__Dataset excerpt__.
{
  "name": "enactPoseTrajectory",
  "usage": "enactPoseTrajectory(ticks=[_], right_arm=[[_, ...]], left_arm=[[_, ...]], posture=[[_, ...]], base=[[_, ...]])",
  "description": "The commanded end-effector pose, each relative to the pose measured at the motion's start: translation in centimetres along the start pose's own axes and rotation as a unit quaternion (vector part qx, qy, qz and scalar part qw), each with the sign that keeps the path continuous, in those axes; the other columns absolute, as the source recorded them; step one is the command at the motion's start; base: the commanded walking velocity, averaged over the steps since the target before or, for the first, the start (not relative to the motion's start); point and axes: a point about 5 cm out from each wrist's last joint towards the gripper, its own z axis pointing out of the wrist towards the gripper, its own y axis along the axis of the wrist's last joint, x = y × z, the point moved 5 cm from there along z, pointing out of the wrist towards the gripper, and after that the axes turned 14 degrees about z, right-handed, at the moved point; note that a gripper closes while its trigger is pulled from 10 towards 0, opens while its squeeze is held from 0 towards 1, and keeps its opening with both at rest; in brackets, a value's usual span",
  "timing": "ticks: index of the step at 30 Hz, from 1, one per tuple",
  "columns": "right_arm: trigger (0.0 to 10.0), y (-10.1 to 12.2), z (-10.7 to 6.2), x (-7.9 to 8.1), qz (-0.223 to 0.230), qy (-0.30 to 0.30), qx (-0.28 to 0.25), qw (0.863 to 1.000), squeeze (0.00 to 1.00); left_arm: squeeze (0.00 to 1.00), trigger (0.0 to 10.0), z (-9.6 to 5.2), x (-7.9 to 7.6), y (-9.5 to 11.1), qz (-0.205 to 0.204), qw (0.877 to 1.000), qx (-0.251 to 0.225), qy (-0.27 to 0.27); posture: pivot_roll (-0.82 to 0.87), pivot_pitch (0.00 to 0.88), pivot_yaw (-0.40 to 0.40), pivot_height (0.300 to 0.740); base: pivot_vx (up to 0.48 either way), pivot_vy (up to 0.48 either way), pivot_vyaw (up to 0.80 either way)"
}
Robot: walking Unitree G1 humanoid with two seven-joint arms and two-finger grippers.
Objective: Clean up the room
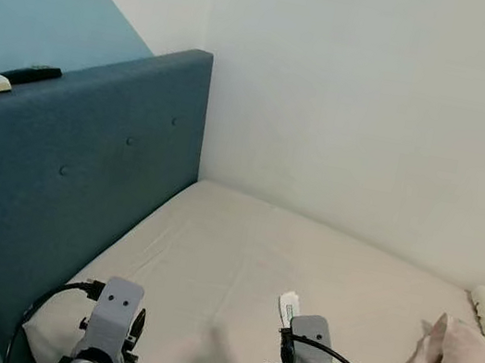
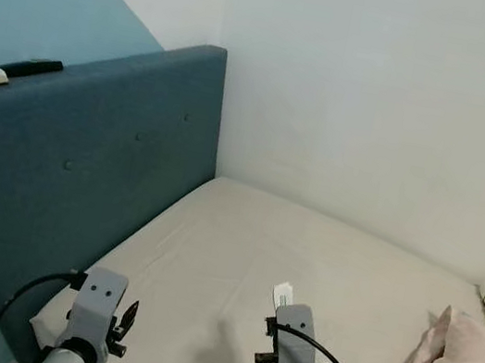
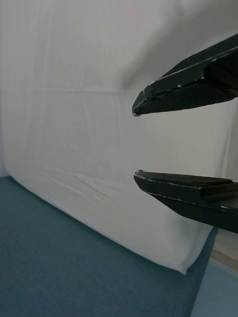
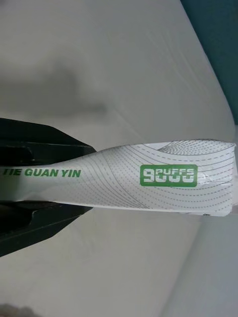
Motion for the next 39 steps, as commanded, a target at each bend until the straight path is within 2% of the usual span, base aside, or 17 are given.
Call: enactPoseTrajectory(ticks=[1, 5, 7, 13, 36, 39], right_arm=[[10.0, -2.0, -0.4, -0.4, 0.028, -0.007, 0.035, 0.999, 0.0], [10.0, -3.0, -0.6, -0.6, 0.032, -0.011, 0.051, 0.998, 0.0], [10.0, -4.3, -1.0, -1.2, 0.008, -0.023, 0.069, 0.997, 0.0], [10.0, -6.0, -1.8, -1.6, -0.002, -0.033, 0.09, 0.995, 0.0], [10.0, -5.6, -1.3, -2.1, -0.016, -0.029, 0.085, 0.996, 0.0], [10.0, -5.8, -1.4, -2.2, -0.003, -0.034, 0.087, 0.996, 0.0]], left_arm=[[0.0, 10.0, -0.2, -0.9, -1.0, 0.01, 1.0, 0.013, -0.019], [0.0, 10.0, -0.4, -1.2, -1.9, 0.01, 0.999, 0.026, -0.023], [0.0, 10.0, -0.8, -1.1, -3.7, 0.008, 0.999, 0.051, -0.017], [0.0, 10.0, -1.6, -0.6, -5.5, 0.002, 0.997, 0.074, -0.003], [0.0, 10.0, -1.4, -1.1, -5.4, 0.009, 0.998, 0.067, -0.002], [0.0, 10.0, -1.3, -1.2, -5.3, 0.013, 0.998, 0.066, -0.004]], posture=[[0.02, 0.098, -0.033, 0.74], [0.01, 0.097, -0.032, 0.74], [0.01, 0.097, -0.031, 0.74], [0.01, 0.092, -0.037, 0.74], [0.01, 0.107, -0.065, 0.74], [0.01, 0.109, -0.061, 0.74]], base=[[0.0, 0.0, 0.0], [0.0, 0.0, 0.0], [0.0, 0.0, 0.0], [0.0, 0.0, 0.0], [0.0, 0.0, 0.0], [0.0, 0.0, 0.0]])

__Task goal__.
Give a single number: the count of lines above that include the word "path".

__Result below__.
2